I have no idea about the medication part. I used to be on them, but for the life of me I can't remember how my mood was when i finally got some that worked. I ended up getting off them myself slowly for a few different reasons (being a little tired, a little shame for being on them), so I always sort of wonder what I would be like if i was still on them. I'm not in a bad place like I was prior to being on them. Now I more or less cycle between being okay and being depressed. I realize I have to keep myself really stress-free, which is difficult, or I fly off the deep end. I should use BUS more often, just need to get over my fear type thing. The one IRL person that I used to go to a lot, even if I didn't talk to her about anything, moved. I would just go to her house and hang just to get away from the situation.

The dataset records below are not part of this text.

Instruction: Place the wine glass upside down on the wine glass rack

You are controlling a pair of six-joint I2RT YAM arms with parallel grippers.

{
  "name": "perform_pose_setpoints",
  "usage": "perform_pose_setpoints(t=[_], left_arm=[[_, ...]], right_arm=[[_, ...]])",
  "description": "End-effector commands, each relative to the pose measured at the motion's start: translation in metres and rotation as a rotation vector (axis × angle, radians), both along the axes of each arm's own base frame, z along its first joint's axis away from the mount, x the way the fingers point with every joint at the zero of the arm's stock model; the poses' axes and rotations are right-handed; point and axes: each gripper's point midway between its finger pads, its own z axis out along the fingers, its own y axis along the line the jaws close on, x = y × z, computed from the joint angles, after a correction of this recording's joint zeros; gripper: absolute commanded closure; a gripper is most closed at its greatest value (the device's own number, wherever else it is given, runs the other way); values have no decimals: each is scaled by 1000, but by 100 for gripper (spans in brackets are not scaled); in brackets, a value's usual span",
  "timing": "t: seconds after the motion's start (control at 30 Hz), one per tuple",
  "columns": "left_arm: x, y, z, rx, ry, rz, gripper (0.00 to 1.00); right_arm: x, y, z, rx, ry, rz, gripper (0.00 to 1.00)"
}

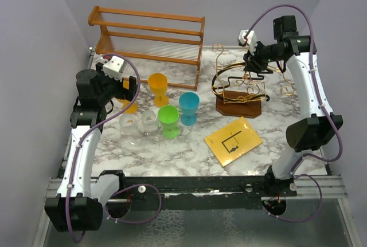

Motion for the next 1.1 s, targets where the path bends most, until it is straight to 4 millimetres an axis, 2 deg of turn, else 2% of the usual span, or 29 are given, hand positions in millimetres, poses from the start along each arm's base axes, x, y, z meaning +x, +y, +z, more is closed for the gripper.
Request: perform_pose_setpoints(t=[0.0,0.13,0.2,0.27,0.47,0.57,0.8,1.07], left_arm=[[3,-3,5,-13,-18,-22,1],[4,-5,4,-31,-8,-27,1],[4,-6,4,-43,-5,-25,1],[4,-5,5,-47,-2,-19,1],[10,12,9,-39,3,90,1],[11,19,9,-27,7,133,1],[18,35,7,-16,37,229,4],[22,78,-2,41,85,413,4]], right_arm=[[-9,-8,-32,-73,80,-21,61],[-3,-6,-23,-47,40,-42,55],[-2,-3,-18,-30,20,-49,44],[2,-2,-11,-12,-13,-59,38],[6,-4,10,27,-114,-124,28],[5,-4,25,64,-162,-167,26],[-1,-3,78,223,-283,-289,25],[-30,1,135,393,-392,-337,23]])
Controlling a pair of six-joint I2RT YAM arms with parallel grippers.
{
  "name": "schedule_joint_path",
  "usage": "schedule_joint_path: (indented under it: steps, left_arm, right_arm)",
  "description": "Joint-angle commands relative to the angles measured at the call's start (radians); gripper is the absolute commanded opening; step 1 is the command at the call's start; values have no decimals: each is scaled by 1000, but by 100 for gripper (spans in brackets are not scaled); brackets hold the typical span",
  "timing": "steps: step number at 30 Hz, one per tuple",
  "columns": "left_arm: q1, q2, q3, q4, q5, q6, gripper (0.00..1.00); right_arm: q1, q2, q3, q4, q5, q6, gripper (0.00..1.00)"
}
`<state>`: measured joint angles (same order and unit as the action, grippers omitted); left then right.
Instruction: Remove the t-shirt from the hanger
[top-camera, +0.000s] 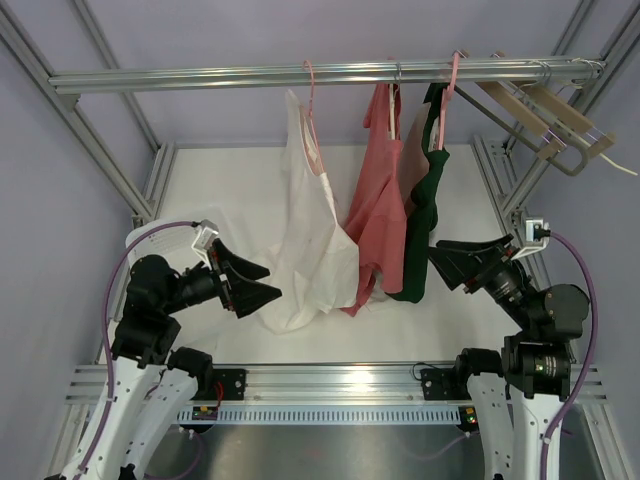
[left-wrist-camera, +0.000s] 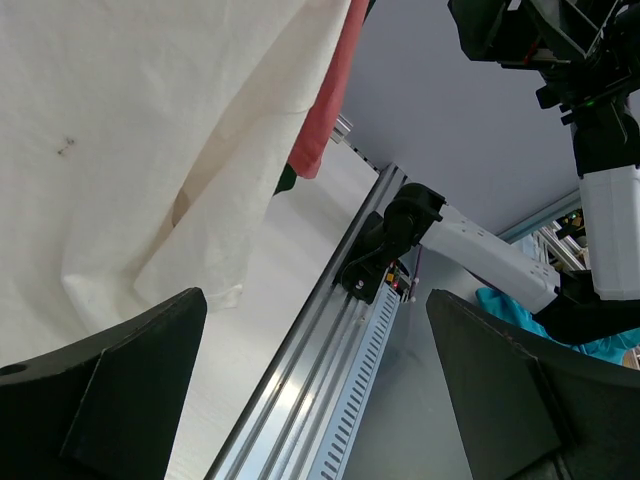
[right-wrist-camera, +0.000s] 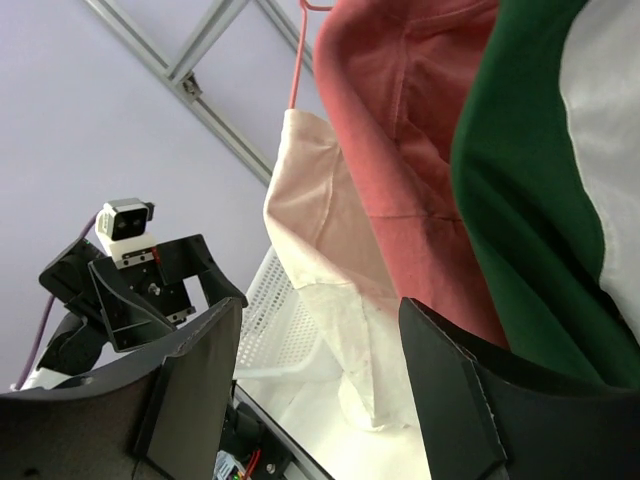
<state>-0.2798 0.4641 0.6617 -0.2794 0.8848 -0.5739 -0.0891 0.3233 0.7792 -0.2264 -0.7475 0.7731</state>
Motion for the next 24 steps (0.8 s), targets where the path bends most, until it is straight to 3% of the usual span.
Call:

Do you think it would have been like that if you were in a better state mentally?
If I was in a better mood I don't think the thought would have stuck with me so much, and if it had, I would not have caved in so easily or quickly (it was a span of no more then 3 minutes). It's amazing what a mood can do.
Ohhh coloring. I love to color. Have you bought one of those velvet art sets and some nice markers? Those are fun and distracting. Maybe that will keep your hands busy.
I have not boughten one of the velvet-set things for years, but now I may just have to! I actually printed out some color pages from online (I'm so cheap), particularly anime type ones. It really keeps me focused on something and I don't have much room to focus on much else. And, like you said, keep hands very busy.
What do you think someone would have said if you were chatting to them about what actually happened? Do you think they would have let you talk to them? Have you tried?
I'm too scared to talk to a friend IRL about it. I just won't want it to become weird/uncomfortable between us, or have them worry about it or what not. As far as online goes...I don't walk to many people, and the few people I do I don't want to worry them with it. I don't know how they would react, or I don't want them to react negatively.
How can you make it not happen again?
I'm not sure. I think I just need to walk away when I feel that I'm getting really angry; maybe say I'll talk about it later. Maybe I can just take the papers up with me and do it later. School will be starting soon so I can always tell him I'm busy with homework (and looking at all the books I bought...it won't be a lie).
Again, does he always make you this angry?
Not always, but I'm irritated many times around him. I don't know why. I use to prefer him over my mother, but now it is the other way around. I'm not sure why this is, but it's something I need to work on.
Good luck. Oh, and I'd like to add that your icon makes me pleasantly heartbroken.
Thank you. Your response really made me think. Thanks for the compliment on the icon, but I must admit I didn't make it--just snagged it from the anime section. I really like Fullmetal Alchemist (well, what I've seen so far).